Python Essentials
上QQ阅读APP看书,第一时间看更新

Simple assignment and variables

We've seen a few examples of the essential Python assignment statement in previous chapters. The statement includes a variable, =, and an expression. Since a single object is an expression, we can write:

>>> pi = 3.14

This will create the floating-point literal 3.14 and assign this object to a variable named pi.

Variable names must follow the rules in section 2.3, Identifiers and Keywords, of the Python Language Reference. The reference manual uses the Unicode character class definitions provided in the unicodedata module.

Interesting background information on the problem of programming language identifiers is available in Unicode Standard Annex 31, Unicode Identifier and Pattern Syntax.
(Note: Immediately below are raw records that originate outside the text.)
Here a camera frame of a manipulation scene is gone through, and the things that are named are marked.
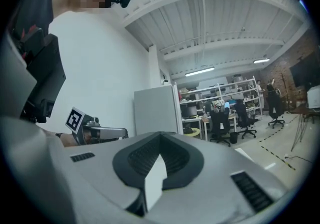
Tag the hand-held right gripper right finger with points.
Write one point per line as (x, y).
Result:
(220, 180)

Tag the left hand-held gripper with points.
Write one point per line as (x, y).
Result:
(74, 119)

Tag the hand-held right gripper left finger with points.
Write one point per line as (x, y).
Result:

This shows how the Python problem of how "what is an identifier?" fits into the larger context of other programming languages and the variety of natural languages used around the world.

In Python, identifiers have a small set of start characters; these are chosen to allow a lexical scanner to determine what kinds of characters can follow. If identifiers began with digits, it would be rather complex to distinguish identifiers from numbers. Consequently, identifiers must begin with a letter or _. After the initial character, Python allows an identifier to continue with characters that may come from a larger set of characters: letters, digits, and _.

What do we really mean by "letter" or "digit"? In earlier versions of Python, these terms were defined by the Latin-based ASCII alphabet. Using Unicode means that the terms now have more inclusive definitions.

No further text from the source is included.